- **Source data**:

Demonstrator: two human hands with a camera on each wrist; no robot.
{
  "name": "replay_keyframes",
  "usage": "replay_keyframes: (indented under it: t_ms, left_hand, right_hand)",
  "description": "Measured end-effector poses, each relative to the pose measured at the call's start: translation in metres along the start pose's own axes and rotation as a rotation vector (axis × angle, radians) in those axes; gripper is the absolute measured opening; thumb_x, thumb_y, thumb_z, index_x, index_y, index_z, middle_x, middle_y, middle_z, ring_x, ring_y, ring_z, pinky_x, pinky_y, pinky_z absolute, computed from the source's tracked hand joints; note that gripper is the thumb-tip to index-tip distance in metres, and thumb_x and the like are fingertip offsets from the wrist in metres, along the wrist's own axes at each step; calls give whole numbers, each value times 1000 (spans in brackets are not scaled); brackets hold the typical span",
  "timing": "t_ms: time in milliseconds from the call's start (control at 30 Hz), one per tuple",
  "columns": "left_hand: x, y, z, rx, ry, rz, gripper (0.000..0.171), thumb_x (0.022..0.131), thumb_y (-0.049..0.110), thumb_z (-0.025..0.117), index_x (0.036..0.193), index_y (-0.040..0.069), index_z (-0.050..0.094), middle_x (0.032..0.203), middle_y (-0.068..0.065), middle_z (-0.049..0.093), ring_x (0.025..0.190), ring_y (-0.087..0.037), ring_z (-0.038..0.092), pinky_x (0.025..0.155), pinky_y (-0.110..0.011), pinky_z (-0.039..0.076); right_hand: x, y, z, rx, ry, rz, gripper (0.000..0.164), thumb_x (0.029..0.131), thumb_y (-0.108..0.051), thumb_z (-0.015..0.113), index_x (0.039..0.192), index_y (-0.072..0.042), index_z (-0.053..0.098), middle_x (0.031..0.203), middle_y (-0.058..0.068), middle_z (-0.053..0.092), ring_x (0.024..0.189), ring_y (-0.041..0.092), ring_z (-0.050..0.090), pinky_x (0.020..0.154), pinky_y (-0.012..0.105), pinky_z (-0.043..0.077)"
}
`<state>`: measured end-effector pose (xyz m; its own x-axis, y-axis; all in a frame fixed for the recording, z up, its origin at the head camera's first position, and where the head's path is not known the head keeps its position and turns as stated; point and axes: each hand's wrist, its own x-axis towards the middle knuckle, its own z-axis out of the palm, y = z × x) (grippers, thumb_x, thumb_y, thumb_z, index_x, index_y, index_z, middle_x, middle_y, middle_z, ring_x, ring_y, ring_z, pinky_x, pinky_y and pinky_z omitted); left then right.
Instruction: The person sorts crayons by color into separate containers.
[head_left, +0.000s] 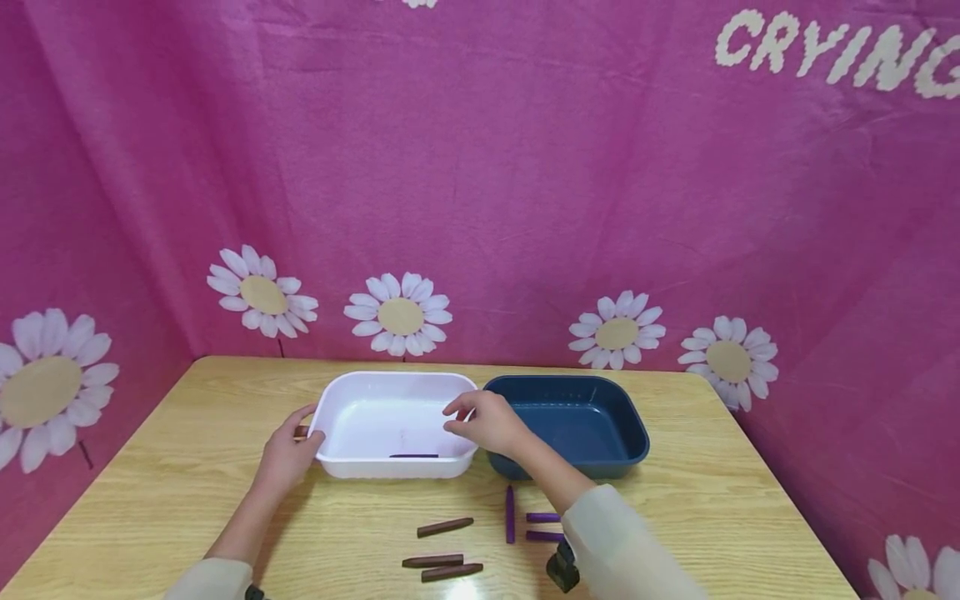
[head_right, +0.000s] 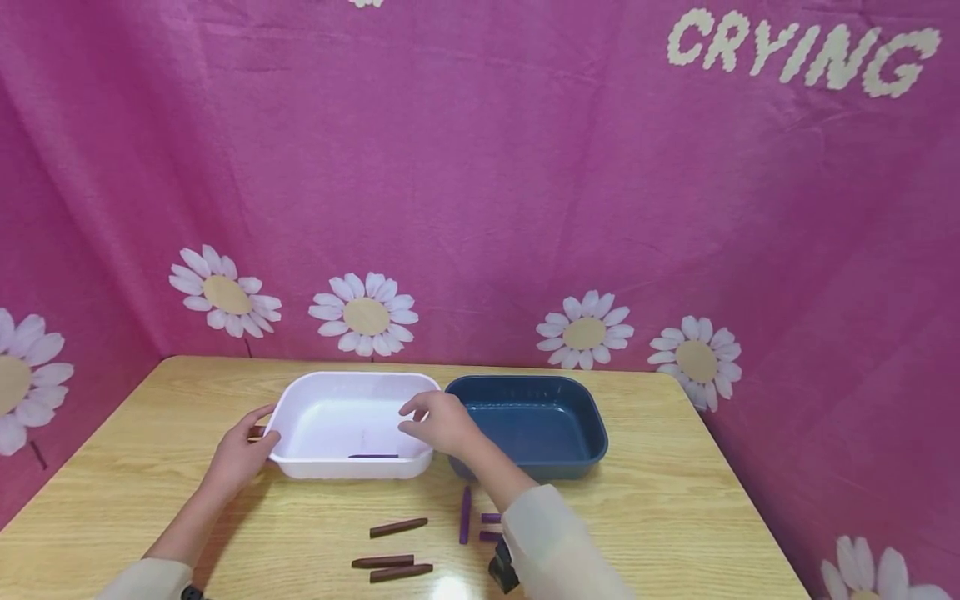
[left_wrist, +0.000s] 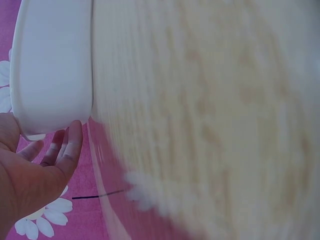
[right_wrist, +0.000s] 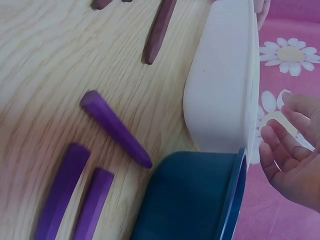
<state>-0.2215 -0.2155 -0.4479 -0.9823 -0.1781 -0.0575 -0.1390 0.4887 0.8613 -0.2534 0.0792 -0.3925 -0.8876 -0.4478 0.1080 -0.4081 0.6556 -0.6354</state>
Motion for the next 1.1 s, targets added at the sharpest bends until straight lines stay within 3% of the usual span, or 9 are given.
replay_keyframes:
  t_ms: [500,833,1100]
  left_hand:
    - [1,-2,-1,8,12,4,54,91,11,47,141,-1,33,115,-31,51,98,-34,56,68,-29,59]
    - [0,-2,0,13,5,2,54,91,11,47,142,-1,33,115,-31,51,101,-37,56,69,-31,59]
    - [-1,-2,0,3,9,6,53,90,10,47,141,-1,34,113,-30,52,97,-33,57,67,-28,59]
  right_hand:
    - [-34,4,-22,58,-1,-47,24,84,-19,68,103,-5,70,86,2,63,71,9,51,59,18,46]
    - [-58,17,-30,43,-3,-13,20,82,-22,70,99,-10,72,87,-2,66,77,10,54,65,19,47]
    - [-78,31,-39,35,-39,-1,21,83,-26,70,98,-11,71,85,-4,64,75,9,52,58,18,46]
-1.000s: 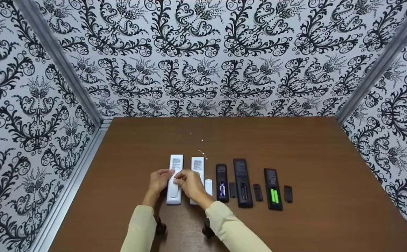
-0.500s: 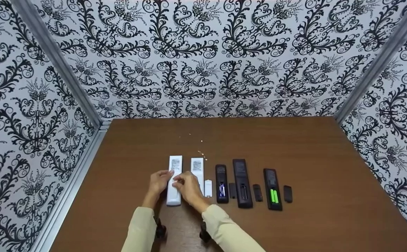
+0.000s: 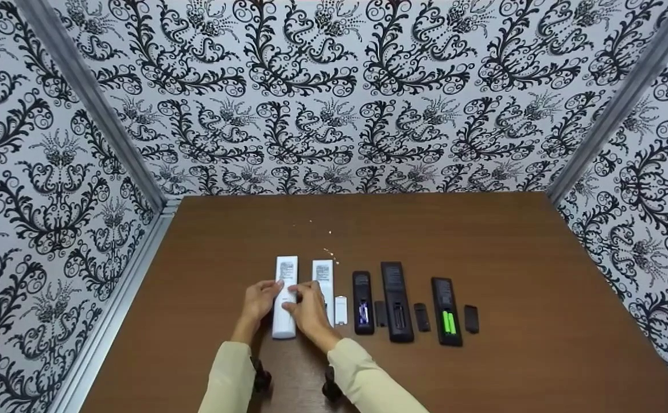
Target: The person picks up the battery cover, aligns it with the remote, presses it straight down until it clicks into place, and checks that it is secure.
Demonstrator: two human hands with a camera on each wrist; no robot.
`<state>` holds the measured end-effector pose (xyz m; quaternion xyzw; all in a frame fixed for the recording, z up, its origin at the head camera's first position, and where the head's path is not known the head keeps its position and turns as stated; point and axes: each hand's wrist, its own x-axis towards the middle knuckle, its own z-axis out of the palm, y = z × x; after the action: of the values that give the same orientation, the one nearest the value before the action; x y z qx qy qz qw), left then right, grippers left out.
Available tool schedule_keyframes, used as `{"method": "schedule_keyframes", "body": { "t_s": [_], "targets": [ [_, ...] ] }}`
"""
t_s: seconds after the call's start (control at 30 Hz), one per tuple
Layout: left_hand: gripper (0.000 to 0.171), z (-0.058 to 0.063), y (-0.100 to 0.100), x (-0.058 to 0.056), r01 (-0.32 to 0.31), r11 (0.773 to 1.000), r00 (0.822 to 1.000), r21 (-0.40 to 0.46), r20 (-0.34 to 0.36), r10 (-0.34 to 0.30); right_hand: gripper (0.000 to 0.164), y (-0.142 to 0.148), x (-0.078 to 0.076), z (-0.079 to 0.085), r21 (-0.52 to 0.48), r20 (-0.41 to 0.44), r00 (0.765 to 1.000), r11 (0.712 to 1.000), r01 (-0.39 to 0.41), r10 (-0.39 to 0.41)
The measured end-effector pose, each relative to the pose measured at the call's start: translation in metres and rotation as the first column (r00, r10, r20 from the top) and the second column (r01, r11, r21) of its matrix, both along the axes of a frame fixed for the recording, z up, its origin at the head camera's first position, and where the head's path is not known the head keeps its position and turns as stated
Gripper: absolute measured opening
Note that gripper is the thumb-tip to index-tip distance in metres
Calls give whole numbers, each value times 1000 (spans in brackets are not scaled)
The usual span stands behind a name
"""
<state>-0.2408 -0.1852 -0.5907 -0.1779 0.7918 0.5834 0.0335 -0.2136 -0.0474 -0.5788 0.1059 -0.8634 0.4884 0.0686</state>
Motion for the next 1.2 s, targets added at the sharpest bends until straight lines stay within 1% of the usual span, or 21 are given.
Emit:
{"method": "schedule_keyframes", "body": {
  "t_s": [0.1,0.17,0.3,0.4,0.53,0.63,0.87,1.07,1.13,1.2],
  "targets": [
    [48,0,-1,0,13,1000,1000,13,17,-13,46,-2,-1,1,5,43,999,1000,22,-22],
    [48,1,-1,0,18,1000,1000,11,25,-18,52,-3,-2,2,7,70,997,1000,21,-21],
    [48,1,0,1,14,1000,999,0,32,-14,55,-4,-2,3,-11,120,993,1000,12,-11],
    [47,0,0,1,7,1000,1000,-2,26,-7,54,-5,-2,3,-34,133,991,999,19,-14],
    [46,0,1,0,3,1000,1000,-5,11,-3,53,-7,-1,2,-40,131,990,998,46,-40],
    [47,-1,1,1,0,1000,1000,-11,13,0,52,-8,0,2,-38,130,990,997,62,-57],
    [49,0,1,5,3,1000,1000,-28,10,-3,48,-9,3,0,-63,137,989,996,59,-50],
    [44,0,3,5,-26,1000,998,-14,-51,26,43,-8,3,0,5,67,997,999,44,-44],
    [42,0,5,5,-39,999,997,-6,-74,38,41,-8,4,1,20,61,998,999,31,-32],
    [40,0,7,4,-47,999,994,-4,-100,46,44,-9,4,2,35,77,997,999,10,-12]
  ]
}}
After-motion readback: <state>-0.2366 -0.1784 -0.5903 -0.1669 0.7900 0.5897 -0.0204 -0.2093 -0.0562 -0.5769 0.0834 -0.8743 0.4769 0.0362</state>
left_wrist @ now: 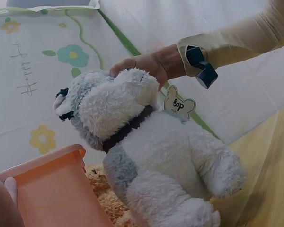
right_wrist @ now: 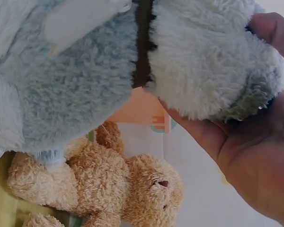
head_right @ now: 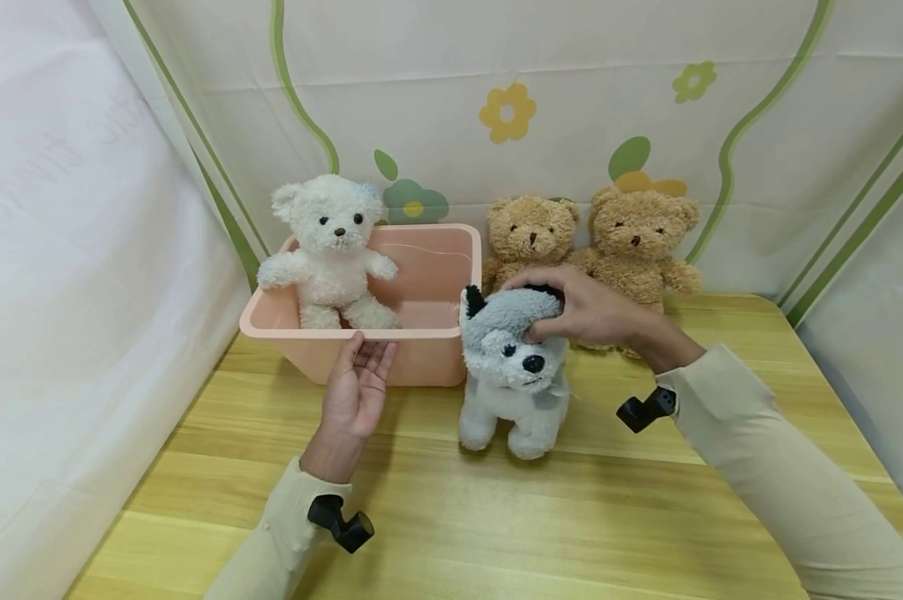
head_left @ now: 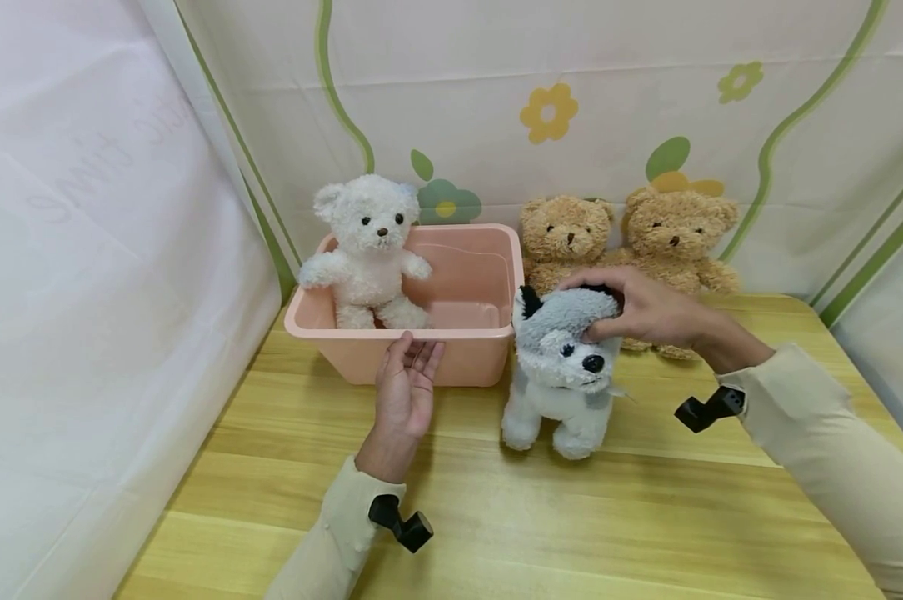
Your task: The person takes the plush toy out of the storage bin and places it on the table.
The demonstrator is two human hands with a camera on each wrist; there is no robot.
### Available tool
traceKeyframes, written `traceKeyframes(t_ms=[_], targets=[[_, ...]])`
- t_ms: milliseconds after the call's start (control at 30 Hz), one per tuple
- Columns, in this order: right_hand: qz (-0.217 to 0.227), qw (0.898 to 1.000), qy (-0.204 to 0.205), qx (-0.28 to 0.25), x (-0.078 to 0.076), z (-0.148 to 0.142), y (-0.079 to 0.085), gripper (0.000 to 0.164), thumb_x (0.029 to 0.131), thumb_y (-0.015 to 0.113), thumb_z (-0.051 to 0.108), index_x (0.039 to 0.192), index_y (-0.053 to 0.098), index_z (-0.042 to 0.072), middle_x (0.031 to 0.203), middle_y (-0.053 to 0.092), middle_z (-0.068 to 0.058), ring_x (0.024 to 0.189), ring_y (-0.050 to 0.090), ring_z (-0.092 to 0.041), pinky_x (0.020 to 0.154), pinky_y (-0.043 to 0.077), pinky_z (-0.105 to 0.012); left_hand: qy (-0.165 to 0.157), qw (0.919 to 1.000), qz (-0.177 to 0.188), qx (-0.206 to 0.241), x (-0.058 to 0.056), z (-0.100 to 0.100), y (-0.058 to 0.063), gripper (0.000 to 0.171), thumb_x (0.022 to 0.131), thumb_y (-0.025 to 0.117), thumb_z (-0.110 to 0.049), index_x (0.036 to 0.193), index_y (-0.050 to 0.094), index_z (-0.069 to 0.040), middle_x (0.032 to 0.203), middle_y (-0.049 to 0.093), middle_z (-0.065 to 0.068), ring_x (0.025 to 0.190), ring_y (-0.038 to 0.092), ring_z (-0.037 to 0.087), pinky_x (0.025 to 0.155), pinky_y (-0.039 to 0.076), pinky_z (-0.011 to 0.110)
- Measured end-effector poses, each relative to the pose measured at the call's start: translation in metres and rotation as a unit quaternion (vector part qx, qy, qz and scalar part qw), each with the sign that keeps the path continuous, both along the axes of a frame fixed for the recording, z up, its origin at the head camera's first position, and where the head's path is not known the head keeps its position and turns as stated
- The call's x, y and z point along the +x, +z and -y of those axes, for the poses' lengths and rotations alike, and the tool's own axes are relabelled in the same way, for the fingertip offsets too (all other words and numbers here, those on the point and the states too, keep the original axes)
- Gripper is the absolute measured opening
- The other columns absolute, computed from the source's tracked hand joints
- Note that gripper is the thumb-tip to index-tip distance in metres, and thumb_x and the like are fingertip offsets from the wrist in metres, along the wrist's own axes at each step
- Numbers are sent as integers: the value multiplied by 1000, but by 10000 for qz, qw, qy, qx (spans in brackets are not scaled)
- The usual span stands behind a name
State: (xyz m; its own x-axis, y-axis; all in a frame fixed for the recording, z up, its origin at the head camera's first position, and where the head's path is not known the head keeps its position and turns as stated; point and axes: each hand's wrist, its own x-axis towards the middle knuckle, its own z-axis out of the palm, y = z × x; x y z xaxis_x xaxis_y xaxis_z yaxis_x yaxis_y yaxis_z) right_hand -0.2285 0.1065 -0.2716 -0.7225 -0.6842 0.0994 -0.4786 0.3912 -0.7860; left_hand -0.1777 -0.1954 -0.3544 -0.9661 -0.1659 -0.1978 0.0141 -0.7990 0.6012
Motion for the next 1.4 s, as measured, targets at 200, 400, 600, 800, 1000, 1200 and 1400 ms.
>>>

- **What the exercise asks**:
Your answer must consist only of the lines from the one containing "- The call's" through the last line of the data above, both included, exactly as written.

- **Solution for this problem**:
- The call's x, y and z point along the +x, +z and -y of those axes, for the poses' lengths and rotations alike, and the tool's own axes are relabelled in the same way, for the fingertip offsets too (all other words and numbers here, those on the point and the states too, keep the original axes)
- Gripper is the absolute measured opening
- The other columns absolute, computed from the source's tracked hand joints
- Note that gripper is the thumb-tip to index-tip distance in metres, and thumb_x and the like are fingertip offsets from the wrist in metres, along the wrist's own axes at each step
- Numbers are sent as integers: the value multiplied by 1000, but by 10000 for qz, qw, qy, qx (spans in brackets are not scaled)
- The usual span stands behind a name
State: (xyz m; its own x-axis, y-axis; all in a frame fixed for the recording, z up, its origin at the head camera's first position, and where the head's path is not known the head keeps its position and turns as stated; point and axes: each hand's wrist, its own x-axis towards the middle knuckle, its own z-axis out of the palm, y = z × x; x y z xaxis_x xaxis_y xaxis_z yaxis_x yaxis_y yaxis_z) right_hand -0.2285 0.1065 -0.2716 -0.7225 -0.6842 0.0994 -0.4786 0.3912 -0.7860; left_hand -0.1777 -0.1954 -0.3544 -0.9661 -0.1659 -0.1978 0.0141 -0.7990 0.6012
Motion for the next 1.4 s, as measured, targets at 200, 400, 600, 800, 1000, 1200 and 1400 ms.
>>>

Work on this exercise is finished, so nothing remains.